The Return, keyboardist and producer Kamaal Williams' debut full-length as a bandleader, presents ideas about London's renewed flirtation with jazz and improvisation that are both illuminating and misleading. Yet this collection of instrumental miniatures also underlines what continues to make the city's music exciting, presenting another chapter in its decades-long rhythm-culture continuum, an inter-generational mix that pushes things forward.
Funny thing is, The Return isn't a jazz record at all — a fact made slightly odder by its billing as the sequel to 2016's Black Focus, an album that was partially driven by Williams' keyboards, and which really is among London's recent jazz masterworks. Credited to the duo Yussef Kamaal (Williams' short-lived project with long-time colleague, drummer Yussef Dayes), Black Focus was an electric, eccentric dervish, a rhythm section record that veered between expansive ambiance, frenetic invention and compositional poise, celebrating fusion-era textures and grooves that London has been using as musical building blocks at least since jungle's love affair with Lonnie Liston Smith and Pat Metheny. When Yussef Kamaal got heavy — as on the incredible "Strings of Light" — they were plugging into the city's original musical software, but also updating it.

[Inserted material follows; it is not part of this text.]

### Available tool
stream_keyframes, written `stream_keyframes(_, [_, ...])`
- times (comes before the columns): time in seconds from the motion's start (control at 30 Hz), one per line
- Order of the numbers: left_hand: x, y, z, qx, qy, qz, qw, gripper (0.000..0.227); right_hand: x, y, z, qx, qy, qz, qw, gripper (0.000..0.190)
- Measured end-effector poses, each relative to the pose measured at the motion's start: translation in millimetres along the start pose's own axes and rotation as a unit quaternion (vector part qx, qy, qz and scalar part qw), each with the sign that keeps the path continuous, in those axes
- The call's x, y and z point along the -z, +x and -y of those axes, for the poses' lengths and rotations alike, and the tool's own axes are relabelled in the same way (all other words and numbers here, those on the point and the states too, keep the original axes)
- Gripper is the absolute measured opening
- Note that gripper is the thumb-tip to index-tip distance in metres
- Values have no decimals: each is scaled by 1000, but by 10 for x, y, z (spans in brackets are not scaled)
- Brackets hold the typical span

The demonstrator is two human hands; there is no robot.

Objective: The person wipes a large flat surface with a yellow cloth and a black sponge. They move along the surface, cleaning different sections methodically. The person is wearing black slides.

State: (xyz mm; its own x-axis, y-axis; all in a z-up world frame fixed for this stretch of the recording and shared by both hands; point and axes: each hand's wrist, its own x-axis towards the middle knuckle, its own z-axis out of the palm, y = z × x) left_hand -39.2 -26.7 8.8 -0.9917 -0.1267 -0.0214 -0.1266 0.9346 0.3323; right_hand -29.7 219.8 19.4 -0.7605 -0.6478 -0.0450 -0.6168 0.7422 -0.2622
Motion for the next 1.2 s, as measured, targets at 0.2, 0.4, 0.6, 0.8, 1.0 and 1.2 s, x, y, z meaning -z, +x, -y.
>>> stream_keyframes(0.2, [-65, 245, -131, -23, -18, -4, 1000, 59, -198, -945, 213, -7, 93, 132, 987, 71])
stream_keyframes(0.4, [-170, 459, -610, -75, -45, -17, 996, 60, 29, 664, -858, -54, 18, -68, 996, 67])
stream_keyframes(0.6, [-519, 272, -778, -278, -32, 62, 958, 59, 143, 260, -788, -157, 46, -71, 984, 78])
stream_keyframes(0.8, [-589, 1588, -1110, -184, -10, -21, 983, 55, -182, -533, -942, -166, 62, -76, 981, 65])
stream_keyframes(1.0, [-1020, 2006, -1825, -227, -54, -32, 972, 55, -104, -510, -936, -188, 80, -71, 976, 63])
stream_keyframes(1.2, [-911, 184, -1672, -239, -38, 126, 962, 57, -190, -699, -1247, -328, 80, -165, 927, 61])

Yet for all the occasional instrumental dexterity, Black Focus was a misnomer when it came to presenting Williams' musical strength. Before he was Kamaal (the Islamic name he adopted since converting seven years ago), he was a Peckham-raised hip-hop, garage and grime kid who played drums as a teen and keys in college. So, of course his idea of "jazz" is grounded in post-Mwandishi Herbie Hancock, Bob James' "Nautilus" and old Kanye West samples. He spent time as U.K. electronic-pop star Katy B's musical director; helped build the foundation of 22a Records, a London indie founded by the saxophonist Tenderlonious that was quick to embrace the city's new jazz sound; and as Henry Wu (a nod to his Taiwan-born mother's maiden name) made silky house and garage singles for Bradley Zero's Rhythm Section and other prominent labels attuned to the oncoming musical turnover. Throughout, Williams prioritized a strong dance-floor attack over traditional improvisational chops.
The Return codifies his jazzy/not jazz aesthetic, banging out something far closer to soulful broken beat under the trappings of an electric-piano trio. Like a dub full-length, it's mostly concerned with the interplay of rhythm, pattern and sonic fabric. Williams' co-conspirators here are well schooled in all these styles. Veteran bass guitarist Peter "Mr. Sketch" Martin made his name in the 1980s as one-half of jazz-funk duo Linx and with famed disco post-punks 23 Skidoo, before settling into the live band of saxophonist Courtney Pine (a star of London's last jazz resurgence); Williams' drummer MckNasty (aka Joshua McKenzie) shared his time in Katy B's band, while also developing a reputation as one of the city's in-demand studio players. Both revel in a return to the firmly elastic and broadly funky pocket they stitch together around Williams' keys.
As befits a beat-tape, Martin and MckNasty offer up the lion's share of dynamics, while Williams transforms his stabbing vamps into deep synth dives, or just allows the chords to dictate the sweet and sour atmosphere. "Salaam" moves in spare, elegant fashion for five minutes, not a hair out of place, when, after the second run through the theme, MckNasty quickens the tempo, Martin strings together galloping phrases, and Williams begins making his own runs; the well-developed, laid-back closing-time vibe gives way to a three-way conversation of who's zooming who. "Catch the Loop" inverts that formula, opening with a group interplay that wouldn't seem out of place on a Billy Cobham record, the rhythm section rope-a-doping Williams' Rhodes and Juno 106, before settling into five minutes of a relaxed back-and forth, with Williams' emotionally open chords setting the mood, the snare's reverb crackling, and the bass strolling.
This is The Return's default choreography: intricate steps, obvious if off-kilter pacing and momentarily loping flights of jazz-dance fancy. So when, towards the album's end, guitarist Mansur Brown shows up for a few bars of unadulterated shredding on the otherwise in-form "LDN Shuffle," the jolt of energy is overwhelming. Until then, few things here seem intense, except the actual precision of the outwardly loose jazz-funk. The attention to rhythms' detail and emotional component is where Williams' approach and The Return are at their most successful. Surrounded by a music scene constantly looking to invoke far-off traditions or break historically new ground, its goals seem comparatively conservative. The Return keeps its eyes and ears focused on the flickers of the city's rarely shining sun in the groove-laden horizon — less a representative of any new jazz thing, than of an old London thing.